- Born: Debbie Kurup 3 July 1979 (age 46) Sunderland, England
- Occupations: Actress, singer

= Debbie Kurup =

English actress

Debbie Kurup (born 3 July 1979) is an English actress.

==Acting career==
Kurup's theatrical credits include: Sweet Charity (Donmar Warehouse), Girl from the North Country (Old Vic - original London cast) and The Threepenny Opera (Royal National Theatre).

In 2015, Kurup played the role of Reno Sweeney in Stage Entertainment's production of Anything Goes (UK/Ireland Tour) for which she received a MTA nomination for Best Actress.
Prior to this, she played Nicki Marron in the World Premiere of The Bodyguard at the Adelphi Theatre, London, (2013). Kurup was nominated for an Olivier Award for Best Performance in a Supporting Role in a Musical and Best Supporting Actress in a musical at the Whatsonstage.com Awards of 2013, for her role as Nicki Marron in The Bodyguard and as Best actress in a supporting role in a musical at the BroadwayWorld.comUK awards.

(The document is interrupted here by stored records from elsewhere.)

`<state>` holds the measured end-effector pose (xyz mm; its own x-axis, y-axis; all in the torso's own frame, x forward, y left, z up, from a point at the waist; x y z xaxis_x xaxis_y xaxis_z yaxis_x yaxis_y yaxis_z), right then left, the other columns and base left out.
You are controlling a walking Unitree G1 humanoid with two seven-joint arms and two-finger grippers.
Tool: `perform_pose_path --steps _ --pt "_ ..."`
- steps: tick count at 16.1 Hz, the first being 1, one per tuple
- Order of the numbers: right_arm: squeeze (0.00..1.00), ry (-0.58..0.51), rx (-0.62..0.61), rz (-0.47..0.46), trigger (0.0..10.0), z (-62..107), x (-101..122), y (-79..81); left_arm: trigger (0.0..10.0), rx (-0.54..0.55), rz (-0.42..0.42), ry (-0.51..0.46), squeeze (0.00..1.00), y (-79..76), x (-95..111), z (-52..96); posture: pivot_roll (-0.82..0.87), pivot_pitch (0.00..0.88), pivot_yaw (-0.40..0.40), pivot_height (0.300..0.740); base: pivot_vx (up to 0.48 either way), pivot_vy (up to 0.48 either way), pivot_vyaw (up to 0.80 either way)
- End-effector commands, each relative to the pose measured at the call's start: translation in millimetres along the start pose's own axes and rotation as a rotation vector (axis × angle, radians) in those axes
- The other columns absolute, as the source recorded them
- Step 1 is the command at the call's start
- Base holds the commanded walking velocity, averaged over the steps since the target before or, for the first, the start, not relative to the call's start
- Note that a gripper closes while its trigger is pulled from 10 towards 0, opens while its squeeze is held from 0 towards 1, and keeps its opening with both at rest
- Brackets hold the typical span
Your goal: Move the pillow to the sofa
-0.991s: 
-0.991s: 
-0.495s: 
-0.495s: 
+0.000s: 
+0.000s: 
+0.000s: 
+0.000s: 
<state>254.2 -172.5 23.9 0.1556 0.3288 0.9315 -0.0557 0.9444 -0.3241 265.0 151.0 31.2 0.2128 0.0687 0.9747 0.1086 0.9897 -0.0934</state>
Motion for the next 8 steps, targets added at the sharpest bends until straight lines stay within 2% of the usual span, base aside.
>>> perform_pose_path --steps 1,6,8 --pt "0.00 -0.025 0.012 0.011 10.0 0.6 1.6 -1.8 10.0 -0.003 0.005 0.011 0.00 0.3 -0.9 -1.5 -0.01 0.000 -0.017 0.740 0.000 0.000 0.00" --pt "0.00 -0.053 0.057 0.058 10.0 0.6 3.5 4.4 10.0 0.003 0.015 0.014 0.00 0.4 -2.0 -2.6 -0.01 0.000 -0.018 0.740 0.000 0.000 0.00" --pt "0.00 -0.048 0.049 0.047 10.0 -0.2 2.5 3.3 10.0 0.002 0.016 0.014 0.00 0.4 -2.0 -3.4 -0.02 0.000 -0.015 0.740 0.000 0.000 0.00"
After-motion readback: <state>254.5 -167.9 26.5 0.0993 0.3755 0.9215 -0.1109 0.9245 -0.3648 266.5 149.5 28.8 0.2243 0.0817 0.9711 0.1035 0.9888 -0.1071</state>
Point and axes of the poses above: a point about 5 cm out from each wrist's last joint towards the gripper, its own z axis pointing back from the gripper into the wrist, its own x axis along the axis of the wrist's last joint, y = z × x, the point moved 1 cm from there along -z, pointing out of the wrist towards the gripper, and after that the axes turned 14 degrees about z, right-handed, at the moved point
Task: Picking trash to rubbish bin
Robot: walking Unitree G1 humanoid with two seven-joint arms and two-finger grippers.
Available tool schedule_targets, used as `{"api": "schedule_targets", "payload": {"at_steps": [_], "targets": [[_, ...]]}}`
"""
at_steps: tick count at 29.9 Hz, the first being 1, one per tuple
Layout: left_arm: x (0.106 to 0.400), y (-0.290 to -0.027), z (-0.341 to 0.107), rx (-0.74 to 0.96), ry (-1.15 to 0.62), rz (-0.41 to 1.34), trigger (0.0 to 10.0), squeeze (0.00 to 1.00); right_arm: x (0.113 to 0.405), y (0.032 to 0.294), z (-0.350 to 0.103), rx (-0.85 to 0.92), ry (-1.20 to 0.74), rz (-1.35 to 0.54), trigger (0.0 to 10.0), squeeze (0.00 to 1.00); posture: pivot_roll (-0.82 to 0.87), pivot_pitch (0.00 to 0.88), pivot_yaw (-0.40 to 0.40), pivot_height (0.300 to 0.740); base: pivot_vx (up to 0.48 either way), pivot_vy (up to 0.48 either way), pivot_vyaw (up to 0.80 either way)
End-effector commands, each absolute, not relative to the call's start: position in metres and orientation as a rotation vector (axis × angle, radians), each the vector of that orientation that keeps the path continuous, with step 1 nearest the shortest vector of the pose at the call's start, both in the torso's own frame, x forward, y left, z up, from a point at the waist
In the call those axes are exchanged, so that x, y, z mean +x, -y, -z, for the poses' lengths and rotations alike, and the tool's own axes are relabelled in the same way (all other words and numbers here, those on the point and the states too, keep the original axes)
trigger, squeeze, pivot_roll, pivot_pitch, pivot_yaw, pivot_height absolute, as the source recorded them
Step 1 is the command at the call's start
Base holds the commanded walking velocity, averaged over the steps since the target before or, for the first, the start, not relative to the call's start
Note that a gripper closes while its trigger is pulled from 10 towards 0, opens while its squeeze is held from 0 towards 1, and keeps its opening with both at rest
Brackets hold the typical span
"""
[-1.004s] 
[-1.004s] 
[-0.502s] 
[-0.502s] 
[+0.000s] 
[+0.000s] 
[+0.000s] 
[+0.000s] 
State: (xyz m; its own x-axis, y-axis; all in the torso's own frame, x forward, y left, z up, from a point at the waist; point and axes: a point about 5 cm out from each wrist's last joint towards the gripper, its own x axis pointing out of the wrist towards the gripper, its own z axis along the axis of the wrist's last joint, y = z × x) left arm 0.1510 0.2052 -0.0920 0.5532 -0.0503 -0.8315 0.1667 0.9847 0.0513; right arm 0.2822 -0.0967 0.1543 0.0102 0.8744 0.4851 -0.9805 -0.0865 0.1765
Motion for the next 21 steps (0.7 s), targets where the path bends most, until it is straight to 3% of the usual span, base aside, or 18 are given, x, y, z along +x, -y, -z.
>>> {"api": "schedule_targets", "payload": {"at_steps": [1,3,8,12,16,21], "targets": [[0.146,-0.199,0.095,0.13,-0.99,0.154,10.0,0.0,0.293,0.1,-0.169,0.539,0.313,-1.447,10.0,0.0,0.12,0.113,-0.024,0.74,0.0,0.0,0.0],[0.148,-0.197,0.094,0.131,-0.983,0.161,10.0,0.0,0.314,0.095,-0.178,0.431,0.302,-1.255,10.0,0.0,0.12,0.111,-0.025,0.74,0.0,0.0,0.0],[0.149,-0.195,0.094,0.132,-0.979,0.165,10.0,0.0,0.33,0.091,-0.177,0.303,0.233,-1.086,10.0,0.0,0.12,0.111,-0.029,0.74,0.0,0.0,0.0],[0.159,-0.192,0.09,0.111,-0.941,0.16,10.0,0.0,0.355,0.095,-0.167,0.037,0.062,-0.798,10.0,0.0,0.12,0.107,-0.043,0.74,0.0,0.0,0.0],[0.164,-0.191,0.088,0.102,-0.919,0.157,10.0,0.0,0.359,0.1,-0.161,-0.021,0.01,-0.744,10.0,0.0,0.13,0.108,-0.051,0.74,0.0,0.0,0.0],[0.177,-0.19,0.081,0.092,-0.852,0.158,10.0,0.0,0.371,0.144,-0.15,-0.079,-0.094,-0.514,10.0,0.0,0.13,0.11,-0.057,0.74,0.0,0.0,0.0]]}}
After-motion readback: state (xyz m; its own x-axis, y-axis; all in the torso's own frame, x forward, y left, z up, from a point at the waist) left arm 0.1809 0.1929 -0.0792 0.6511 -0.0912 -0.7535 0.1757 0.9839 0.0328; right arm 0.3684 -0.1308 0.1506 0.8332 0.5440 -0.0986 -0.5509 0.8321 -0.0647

Kurup has also appeared in several theatre productions, including Chicago as Velma Kelly between January and April 2006 at the Adelphi Theatre, and she reprised the same role in 2011 at the Cambridge Theatre. Also, she played DeeDee in Ben Elton's musical, Tonight's The Night at the Victoria Palace, Mimi in Rent UK Tour and in the West End at the Prince of Wales Theatre, Carmen in Fame (musical) for the UK tour, and Consuela/Anita in West Side Story at the Prince of Wales Theatre. In September 2007 she starred in new musical I Love You Because at the Landor Theatre, Clapham, London as Diana Bingley, receiving critical acclaim. She also played the role of KT in Sister Act, at the London Palladium, and was first understudy to leading role Deloris. Kurup appeared as a soloist in the Chess: in Concert company for two nights at the Royal Albert Hall. Kurup played Mrs Neilsen in the 2017 production of Girl from the North Country.

She played Star, one of the personas of American entertainer Cher in the 2022-23 UK tour of The Cher Show.

In 2025, she was a stand-by in the London production of the musical The Devil wears Prada covering the role of Miranda Priestly usually played by Vanessa Williams.

==Recording career==
Kurup features on the original London cast albums of The Prince of Egypt, Girl from the North Country, Tonight's the Night, Sister Act and Chess in Concert recorded live at the Royal Albert Hall.